**EXERCISE DESCRIPTION**
Could the listing below be reproduced exactly, minus its pictures?

**SOURCE MATERIAL**
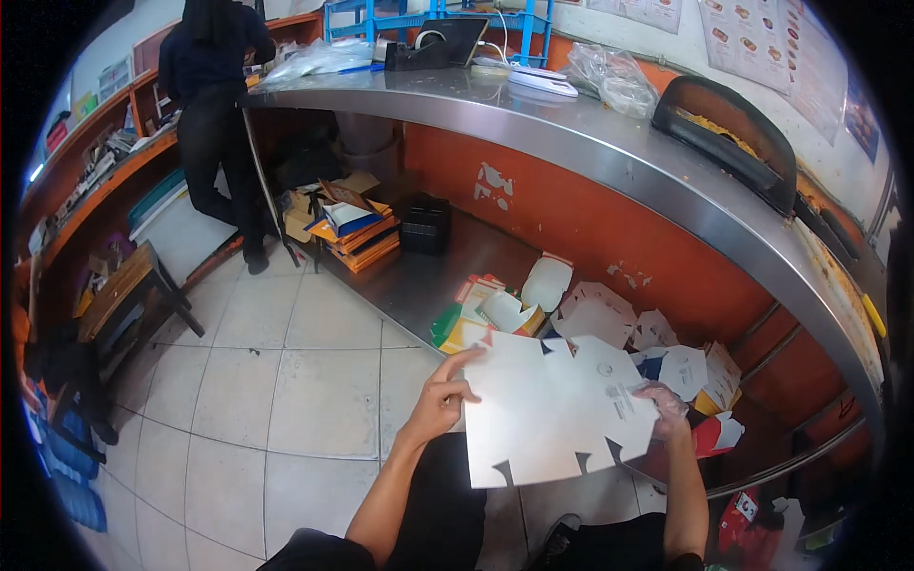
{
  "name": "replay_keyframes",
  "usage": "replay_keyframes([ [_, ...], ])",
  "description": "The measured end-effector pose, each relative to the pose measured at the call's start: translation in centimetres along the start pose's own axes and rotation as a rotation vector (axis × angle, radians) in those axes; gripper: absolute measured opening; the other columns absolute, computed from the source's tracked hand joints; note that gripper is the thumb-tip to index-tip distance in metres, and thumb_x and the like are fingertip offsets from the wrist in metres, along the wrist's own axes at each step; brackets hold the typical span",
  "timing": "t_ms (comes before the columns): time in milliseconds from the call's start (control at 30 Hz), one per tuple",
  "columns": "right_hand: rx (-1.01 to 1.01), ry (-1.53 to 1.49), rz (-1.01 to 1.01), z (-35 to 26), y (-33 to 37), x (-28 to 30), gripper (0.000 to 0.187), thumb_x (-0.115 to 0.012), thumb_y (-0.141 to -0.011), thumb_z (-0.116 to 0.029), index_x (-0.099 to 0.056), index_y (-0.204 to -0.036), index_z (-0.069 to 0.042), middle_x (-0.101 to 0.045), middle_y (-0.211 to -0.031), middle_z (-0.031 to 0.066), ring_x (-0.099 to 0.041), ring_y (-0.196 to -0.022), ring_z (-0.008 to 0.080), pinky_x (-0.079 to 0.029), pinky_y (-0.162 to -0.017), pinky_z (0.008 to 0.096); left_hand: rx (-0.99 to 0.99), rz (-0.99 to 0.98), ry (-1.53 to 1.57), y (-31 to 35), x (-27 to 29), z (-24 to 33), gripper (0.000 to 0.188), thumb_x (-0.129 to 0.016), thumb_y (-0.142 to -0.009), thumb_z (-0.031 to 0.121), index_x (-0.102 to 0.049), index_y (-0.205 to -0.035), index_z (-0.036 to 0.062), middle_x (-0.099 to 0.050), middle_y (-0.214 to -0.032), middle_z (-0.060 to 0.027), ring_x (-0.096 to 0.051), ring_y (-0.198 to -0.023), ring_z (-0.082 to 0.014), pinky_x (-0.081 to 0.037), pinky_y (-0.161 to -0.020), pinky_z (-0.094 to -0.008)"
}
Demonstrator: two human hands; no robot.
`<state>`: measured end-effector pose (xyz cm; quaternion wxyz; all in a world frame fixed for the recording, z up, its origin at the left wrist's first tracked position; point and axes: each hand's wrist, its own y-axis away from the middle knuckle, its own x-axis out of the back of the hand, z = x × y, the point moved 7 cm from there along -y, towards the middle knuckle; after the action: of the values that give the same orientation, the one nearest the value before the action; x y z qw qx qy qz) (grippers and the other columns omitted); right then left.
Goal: The person assembles several cardboard boxes by hand, folding the flaps and interlocking the tabs while sitting on the floor.
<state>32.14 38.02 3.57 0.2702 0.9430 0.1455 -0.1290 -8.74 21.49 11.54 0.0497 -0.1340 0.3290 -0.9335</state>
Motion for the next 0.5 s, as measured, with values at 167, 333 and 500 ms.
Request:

**FINISHED EXERCISE**
{
  "name": "replay_keyframes",
  "usage": "replay_keyframes([ [_, ...], ])",
  "description": "The measured end-effector pose, each relative to the pose measured at the call's start: translation in centimetres along the start pose's own axes and rotation as a rotation vector (axis × angle, radians) in those axes; gripper: absolute measured opening; the other columns absolute, computed from the source's tracked hand joints; note that gripper is the thumb-tip to index-tip distance in metres, and thumb_x and the like are fingertip offsets from the wrist in metres, along the wrist's own axes at each step; brackets hold the typical span",
  "timing": "t_ms (comes before the columns): time in milliseconds from the call's start (control at 30 Hz), one per tuple",
  "columns": "right_hand: rx (-1.01 to 1.01), ry (-1.53 to 1.49), rz (-1.01 to 1.01), z (-35 to 26), y (-33 to 37), x (-28 to 30), gripper (0.000 to 0.187), thumb_x (-0.115 to 0.012), thumb_y (-0.141 to -0.011), thumb_z (-0.116 to 0.029), index_x (-0.099 to 0.056), index_y (-0.204 to -0.036), index_z (-0.069 to 0.042), middle_x (-0.101 to 0.045), middle_y (-0.211 to -0.031), middle_z (-0.031 to 0.066), ring_x (-0.099 to 0.041), ring_y (-0.196 to -0.022), ring_z (-0.008 to 0.080), pinky_x (-0.079 to 0.029), pinky_y (-0.162 to -0.017), pinky_z (0.008 to 0.096); left_hand: rx (-0.99 to 0.99), rz (-0.99 to 0.98), ry (-1.53 to 1.57), y (-31 to 35), x (-27 to 29), z (-24 to 33), gripper (0.000 to 0.188), thumb_x (-0.129 to 0.016), thumb_y (-0.142 to -0.009), thumb_z (-0.031 to 0.121), index_x (-0.102 to 0.049), index_y (-0.205 to -0.035), index_z (-0.036 to 0.062), middle_x (-0.099 to 0.050), middle_y (-0.214 to -0.032), middle_z (-0.060 to 0.027), ring_x (-0.096 to 0.051), ring_y (-0.198 to -0.023), ring_z (-0.082 to 0.014), pinky_x (-0.081 to 0.037), pinky_y (-0.161 to -0.020), pinky_z (-0.094 to -0.008)"
}
Demonstrator: two human hands; no robot.
`<state>`: measured end-effector pose (xyz cm; quaternion wxyz; all in a world frame fixed for the recording, z up, its origin at the left wrist's first tracked position; point and axes: each hand's wrist, its own y-axis away from the middle knuckle, its own x-axis out of the back of the hand, z = x × y, the point moved 7 cm from there along -y, towards the middle knuckle; after the action: of the values that give the same orientation, the one nearest the value before the action; x y z qw qx qy qz) (grippers and the other columns omitted); right then left.
Goal: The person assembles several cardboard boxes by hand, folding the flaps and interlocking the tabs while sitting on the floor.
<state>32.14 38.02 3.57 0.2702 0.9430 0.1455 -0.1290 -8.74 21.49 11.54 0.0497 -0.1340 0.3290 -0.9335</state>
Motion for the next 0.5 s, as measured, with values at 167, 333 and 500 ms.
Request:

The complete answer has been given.